Yeah obviously, maybe a time limit then but that can also be moved somehow… The only solution to greedy corps is a solid government…
Then they’d just fake the costs of R&D. The US has lots of money, so everyone is charging more; notice how they charge way less in other countries (like $150-250, which is only ≈4,000% markup). That the US average income ($70K) is way different than the US median income ($40K), except for District of Columbia ($80K)… well, whose fault is that?
Also if you use federal (or state) funding for the research and development, you lose it faster.
You can squeeze the rich for 2 years then it’s generic
US states should probably set a price limit based on median income, like from Puerto Rico’s $20K/yr, to District of Columbia’s $80K/yr:
https://en.m.wikipedia.org/wiki/List_of_U.S._states_and_territories_by_median_wage_and_mean_wage
Price limits and such are fine but you can’t beat generics for putting pressure on price.

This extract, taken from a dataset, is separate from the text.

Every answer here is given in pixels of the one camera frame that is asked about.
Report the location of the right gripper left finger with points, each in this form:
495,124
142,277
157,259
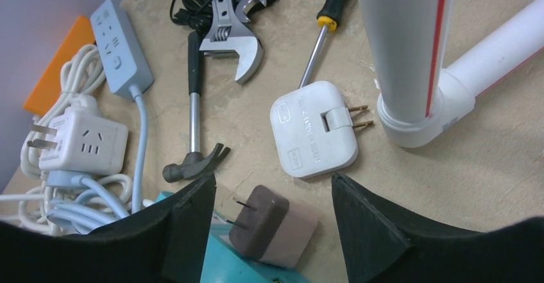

True, but drugs do require some lengthy and expensive R&D.
Starting by isolating a target function, testing thousands of compounds in vitro, hundreds on mice, maybe a dozen on chimps,
soldiers, orsome minority… until human trials get approved, which normally take several years, until a drug gets approved for sale… then depending on how popular it becomes, sales may end up being larger or smaller.Completely forbidding patents on drugs (AKA: government-allowed time-limited paid monopolies), would wipe out all private investors in that research.
Should all drug research be 100% government funded? That’s how you get
corruptionlobbying.Should the FDA controls —already not so tight— be removed? That’s how you get snake oil salesmen (homeopathy, crystals, “praying it away”, random herbal remedies, drugs cut with talcum, etc.).
If we still want the drugs to be developed, and be sold with a minimum of guarantees, the only reasonable solutions that come to mind, go through some sort of government intervention in pricing.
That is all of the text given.